(Stored dataset items)
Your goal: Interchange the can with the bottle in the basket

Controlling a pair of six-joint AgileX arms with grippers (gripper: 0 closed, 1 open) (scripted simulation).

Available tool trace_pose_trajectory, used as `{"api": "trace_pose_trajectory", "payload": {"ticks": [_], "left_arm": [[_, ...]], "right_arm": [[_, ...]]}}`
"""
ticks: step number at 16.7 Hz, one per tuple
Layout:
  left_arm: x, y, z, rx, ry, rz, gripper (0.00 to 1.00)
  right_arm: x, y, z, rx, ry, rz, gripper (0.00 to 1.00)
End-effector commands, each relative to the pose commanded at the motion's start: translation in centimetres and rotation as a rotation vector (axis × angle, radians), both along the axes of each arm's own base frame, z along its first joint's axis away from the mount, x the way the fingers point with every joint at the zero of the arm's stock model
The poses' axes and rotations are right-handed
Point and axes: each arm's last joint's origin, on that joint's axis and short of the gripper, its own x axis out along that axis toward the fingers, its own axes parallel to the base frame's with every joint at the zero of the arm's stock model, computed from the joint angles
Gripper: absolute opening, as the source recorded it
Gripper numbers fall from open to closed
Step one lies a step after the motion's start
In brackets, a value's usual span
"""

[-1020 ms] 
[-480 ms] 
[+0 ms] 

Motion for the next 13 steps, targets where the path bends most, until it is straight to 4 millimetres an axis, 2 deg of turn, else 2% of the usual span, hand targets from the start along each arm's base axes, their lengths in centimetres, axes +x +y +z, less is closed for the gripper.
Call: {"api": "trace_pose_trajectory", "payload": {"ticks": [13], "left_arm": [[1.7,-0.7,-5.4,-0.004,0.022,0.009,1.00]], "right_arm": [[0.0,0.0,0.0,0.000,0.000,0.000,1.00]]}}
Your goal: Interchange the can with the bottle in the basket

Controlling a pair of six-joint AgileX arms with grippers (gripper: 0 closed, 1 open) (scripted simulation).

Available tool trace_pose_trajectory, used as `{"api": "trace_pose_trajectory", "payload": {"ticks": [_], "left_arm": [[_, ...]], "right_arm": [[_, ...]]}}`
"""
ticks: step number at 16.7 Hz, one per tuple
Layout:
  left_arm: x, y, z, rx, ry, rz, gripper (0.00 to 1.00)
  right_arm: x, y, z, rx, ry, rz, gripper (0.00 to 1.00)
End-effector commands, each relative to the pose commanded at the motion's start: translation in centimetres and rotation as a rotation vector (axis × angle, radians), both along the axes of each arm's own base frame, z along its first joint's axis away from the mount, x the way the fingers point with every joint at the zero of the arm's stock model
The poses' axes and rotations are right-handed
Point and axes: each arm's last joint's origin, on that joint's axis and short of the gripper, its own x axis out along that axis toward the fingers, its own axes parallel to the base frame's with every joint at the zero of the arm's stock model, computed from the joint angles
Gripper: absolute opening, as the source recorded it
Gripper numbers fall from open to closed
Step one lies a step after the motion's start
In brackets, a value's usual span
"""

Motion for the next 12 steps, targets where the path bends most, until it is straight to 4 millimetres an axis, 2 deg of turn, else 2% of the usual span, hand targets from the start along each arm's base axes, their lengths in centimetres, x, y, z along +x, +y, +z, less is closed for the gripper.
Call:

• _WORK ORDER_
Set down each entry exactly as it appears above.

• _RESULT OF THIS EXERCISE_
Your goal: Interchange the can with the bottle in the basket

Controlling a pair of six-joint AgileX arms with grippers (gripper: 0 closed, 1 open) (scripted simulation).

Available tool trace_pose_trajectory, used as `{"api": "trace_pose_trajectory", "payload": {"ticks": [_], "left_arm": [[_, ...]], "right_arm": [[_, ...]]}}`
"""
ticks: step number at 16.7 Hz, one per tuple
Layout:
  left_arm: x, y, z, rx, ry, rz, gripper (0.00 to 1.00)
  right_arm: x, y, z, rx, ry, rz, gripper (0.00 to 1.00)
End-effector commands, each relative to the pose commanded at the motion's start: translation in centimetres and rotation as a rotation vector (axis × angle, radians), both along the axes of each arm's own base frame, z along its first joint's axis away from the mount, x the way the fingers point with every joint at the zero of the arm's stock model
The poses' axes and rotations are right-handed
Point and axes: each arm's last joint's origin, on that joint's axis and short of the gripper, its own x axis out along that axis toward the fingers, its own axes parallel to the base frame's with every joint at the zero of the arm's stock model, computed from the joint angles
Gripper: absolute opening, as the source recorded it
Gripper numbers fall from open to closed
Step one lies a step after the motion's start
In brackets, a value's usual span
"""

[-1020 ms] 
[-480 ms] 
[+0 ms] 

Motion for the next 13 steps, targets where the path bends most, until it is straight to 4 millimetres an axis, 2 deg of turn, else 2% of the usual span, hand targets from the start along each arm's base axes, their lengths in centimetres, axes +x +y +z, less is closed for the gripper.
Call: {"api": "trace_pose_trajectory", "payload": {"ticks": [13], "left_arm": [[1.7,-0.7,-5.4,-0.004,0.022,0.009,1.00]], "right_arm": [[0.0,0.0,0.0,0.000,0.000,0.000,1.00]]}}
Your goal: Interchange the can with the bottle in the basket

Controlling a pair of six-joint AgileX arms with grippers (gripper: 0 closed, 1 open) (scripted simulation).

Available tool trace_pose_trajectory, used as `{"api": "trace_pose_trajectory", "payload": {"ticks": [_], "left_arm": [[_, ...]], "right_arm": [[_, ...]]}}`
"""
ticks: step number at 16.7 Hz, one per tuple
Layout:
  left_arm: x, y, z, rx, ry, rz, gripper (0.00 to 1.00)
  right_arm: x, y, z, rx, ry, rz, gripper (0.00 to 1.00)
End-effector commands, each relative to the pose commanded at the motion's start: translation in centimetres and rotation as a rotation vector (axis × angle, radians), both along the axes of each arm's own base frame, z along its first joint's axis away from the mount, x the way the fingers point with every joint at the zero of the arm's stock model
The poses' axes and rotations are right-handed
Point and axes: each arm's last joint's origin, on that joint's axis and short of the gripper, its own x axis out along that axis toward the fingers, its own axes parallel to the base frame's with every joint at the zero of the arm's stock model, computed from the joint angles
Gripper: absolute opening, as the source recorded it
Gripper numbers fall from open to closed
Step one lies a step after the motion's start
In brackets, a value's usual span
"""

Motion for the next 12 steps, targets where the path bends most, until it is straight to 4 millimetres an axis, 2 deg of turn, else 2% of the usual span, hand targets from the start along each arm's base axes, their lengths in centimetres, x, y, z along +x, +y, +z, less is closed for the gripper.
Call:

This output is complete as it stands.